─── Input data
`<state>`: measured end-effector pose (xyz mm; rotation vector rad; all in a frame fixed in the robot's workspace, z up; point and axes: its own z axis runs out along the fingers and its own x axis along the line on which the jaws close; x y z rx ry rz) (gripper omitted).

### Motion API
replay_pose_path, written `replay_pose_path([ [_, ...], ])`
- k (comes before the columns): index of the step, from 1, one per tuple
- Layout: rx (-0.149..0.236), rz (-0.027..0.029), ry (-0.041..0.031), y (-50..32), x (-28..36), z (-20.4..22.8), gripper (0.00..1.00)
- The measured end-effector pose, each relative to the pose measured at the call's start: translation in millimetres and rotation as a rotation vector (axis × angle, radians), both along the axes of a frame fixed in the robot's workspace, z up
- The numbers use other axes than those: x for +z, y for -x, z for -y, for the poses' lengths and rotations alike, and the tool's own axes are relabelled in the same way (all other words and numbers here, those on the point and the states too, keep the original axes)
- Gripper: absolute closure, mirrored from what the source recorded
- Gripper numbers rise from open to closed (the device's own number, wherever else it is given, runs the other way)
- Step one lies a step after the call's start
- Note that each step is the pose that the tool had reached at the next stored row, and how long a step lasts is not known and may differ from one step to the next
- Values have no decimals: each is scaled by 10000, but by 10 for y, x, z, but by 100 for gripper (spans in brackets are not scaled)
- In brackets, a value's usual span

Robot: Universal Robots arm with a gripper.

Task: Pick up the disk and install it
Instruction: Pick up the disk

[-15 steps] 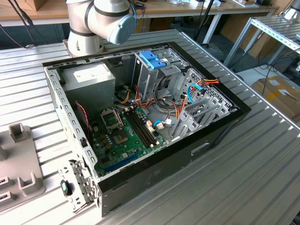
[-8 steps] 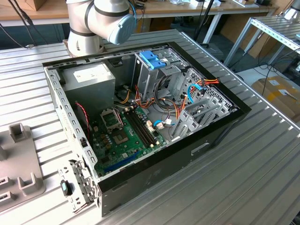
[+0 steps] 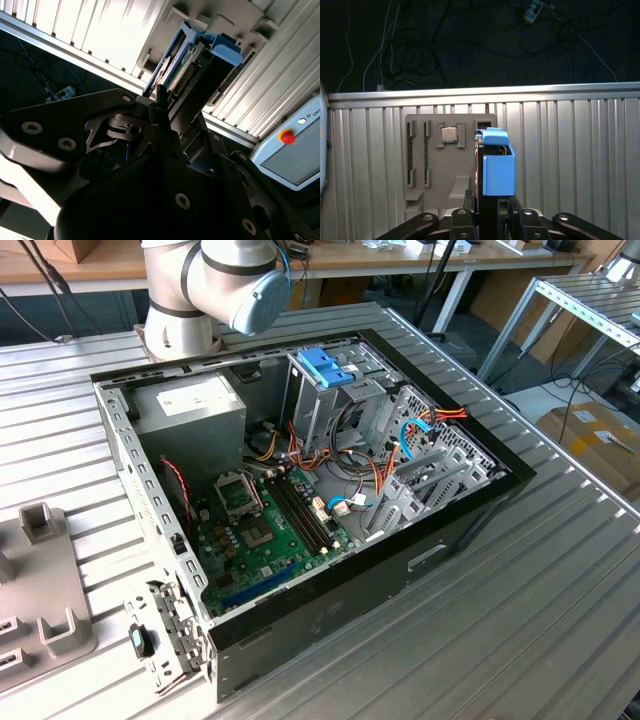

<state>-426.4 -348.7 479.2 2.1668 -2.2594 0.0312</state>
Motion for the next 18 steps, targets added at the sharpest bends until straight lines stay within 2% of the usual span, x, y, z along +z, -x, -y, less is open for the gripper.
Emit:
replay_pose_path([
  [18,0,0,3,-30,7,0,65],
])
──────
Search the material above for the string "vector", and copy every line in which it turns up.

`<state>`: measured end-effector pose (xyz mm; rotation vector rad; all in a frame fixed in the robot's workspace, z up; point and axes: its own z axis runs out along the fingers and its own x axis along the line on which the jaws close; x y z rx ry rz) (gripper omitted).
- The measured end-effector pose, each relative to the pose measured at the call's start: translation in millimetres and rotation as a rotation vector (axis × angle, radians), both along the axes of a frame fixed in the robot's workspace, z up

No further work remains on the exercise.